La semaine dernière, le parlement fédéral a tenu une session extraordinaire afin d’adopter le projet de loi C-13 sur la réponse économique à la crise COVID-19 alors que le parlement est autrement suspendu. Bien que les négociations nocturnes aient réussi à éviter la concentration du pouvoir dans les mains d’un seul ministre, certains mécanismes problématiques se sont tout de même glissés dans notre corpus législatif sans débat parlementaire rigoureux.

Laisser trop de pouvoir discrétionnaire et décisionnel dans les mains d’un petit groupe non représentatif de notre société nous met à risque de répéter les erreurs du passé, comme le plan de relance économique après la crise financière de 2008 qui n’a sauvé ni les compagnies ni les citoyens de fermeture d’usines et de pertes d’emplois. Un article paru dans le Globe & Mail de la semaine dernière relayait les attentes du Premier ministre de l’Alberta quant à ses espoirs d’obtenir du support financier pour l’industrie pétrolière et gazière de l’ordre de 15 milliards de dollars de la même façon qu’Ottawa avait supporté l’industrie automobile après la crise de 2008 par des amendements au mandat d’ Exportation et Développement Canada (EDC) et l’usage du Compte du Canada pour investir de l’argent public dans ces compagnies en difficulté.
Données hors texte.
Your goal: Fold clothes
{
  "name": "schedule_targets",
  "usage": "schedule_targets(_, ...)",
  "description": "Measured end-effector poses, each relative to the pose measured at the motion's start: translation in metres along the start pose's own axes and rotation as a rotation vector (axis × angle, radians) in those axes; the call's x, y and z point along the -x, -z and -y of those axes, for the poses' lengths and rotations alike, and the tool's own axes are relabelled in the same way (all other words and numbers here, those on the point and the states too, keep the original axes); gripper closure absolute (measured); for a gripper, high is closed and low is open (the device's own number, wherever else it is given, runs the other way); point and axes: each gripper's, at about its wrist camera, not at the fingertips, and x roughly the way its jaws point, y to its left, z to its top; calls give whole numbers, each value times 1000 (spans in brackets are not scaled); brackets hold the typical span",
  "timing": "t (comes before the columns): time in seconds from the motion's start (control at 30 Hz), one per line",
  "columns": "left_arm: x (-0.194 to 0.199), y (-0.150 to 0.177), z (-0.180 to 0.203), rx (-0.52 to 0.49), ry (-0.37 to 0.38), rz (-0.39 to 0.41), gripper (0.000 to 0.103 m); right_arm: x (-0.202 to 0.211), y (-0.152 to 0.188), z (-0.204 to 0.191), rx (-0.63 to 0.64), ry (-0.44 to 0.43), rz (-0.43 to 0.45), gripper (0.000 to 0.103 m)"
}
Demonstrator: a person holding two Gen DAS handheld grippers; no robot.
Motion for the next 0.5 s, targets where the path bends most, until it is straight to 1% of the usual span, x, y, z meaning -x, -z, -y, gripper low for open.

C’est ce même compte qui a permis l’achat du pipeline TransMountain. Malheureusement, EDC est aussi vivement critiqué pour son support aux industries des sables bitumineux ainsi qu’à des projets à l’étranger impliquant des violations de droits humains et la corruption. L’institution contemple d’ailleurs un prêt pour le controversé pipeline Coastal Gas Link, projet à l’origine des blocages de solidarité autochtones du mois dernier.

Les amendements au cadre juridique d’EDC adoptés la semaine dernière permettent une encore plus grande discrétion pour le gouvernement d’augmenter les dettes et les transactions risquées que l’institution pourra supporter par le biais du compte du Canada, pavant la voie aux potentiels sauvetages corporatifs.

Quant au « sauvetage » de l’industrie automobile de 2008, le vérificateur général du Canada opinait en 2014 qu’il « était impossible d’avoir une vue d’ensemble de l’aide accordée, de son incidence sur la viabilité des sociétés, des sommes recouvrées et des pertes enregistrées ». Il y soulignait l’absence de rapport d’information complet au parlement, une lacune flagrante de reddition de comptes, transparence et délibération publique. Plusieurs ont avancé qu’il a résulté de ces mesures, une perte de milliards de dollars de fonds publics sans grande amélioration pour les travailleurs puisque les usines automobiles ferment toujours dix ans plus tard.

2020 avait été désignée l’année des faillites pétrolières bien avant l’arrivée de COVID-19 en raison non seulement des dernières décisions de l’OPEC de forcer un prix du baril de pétrole historiquement faible, mais surtout du désintérêt des secteurs des finance et assurance qui s’accélère depuis des années. Nous devons faire face à la réalité : le secteur pétrolier ne fournira pas le grand nombre d’emplois à long terme dont nous aurons désespérément besoin à la sortie de cette pandémie.

Nous ne pouvons pas laisser ce moment de vulnérabilité être exploité par les pressions d’une industrie qui nous emprisonne dans le passé et nous laisse un passif environnemental évalué jusqu’à 260 milliards de dollars. Nous devons plutôt innover pour rattraper les économies basées sur de technologies propres plus performantes sur les plans économique et environnemental dont le développement futur obtiendrait l’acceptabilité sociale par des gains réels en bien-être humain.

Nous nous devons d’avoir un grand dialogue public ainsi qu’une surveillance et reddition de comptes parlementaires afin d’identifier les secteurs d’avenir qui nous permettront de construire des économies véritablement résilientes et soutenables et d’éviter les cul-de-sacs historiques.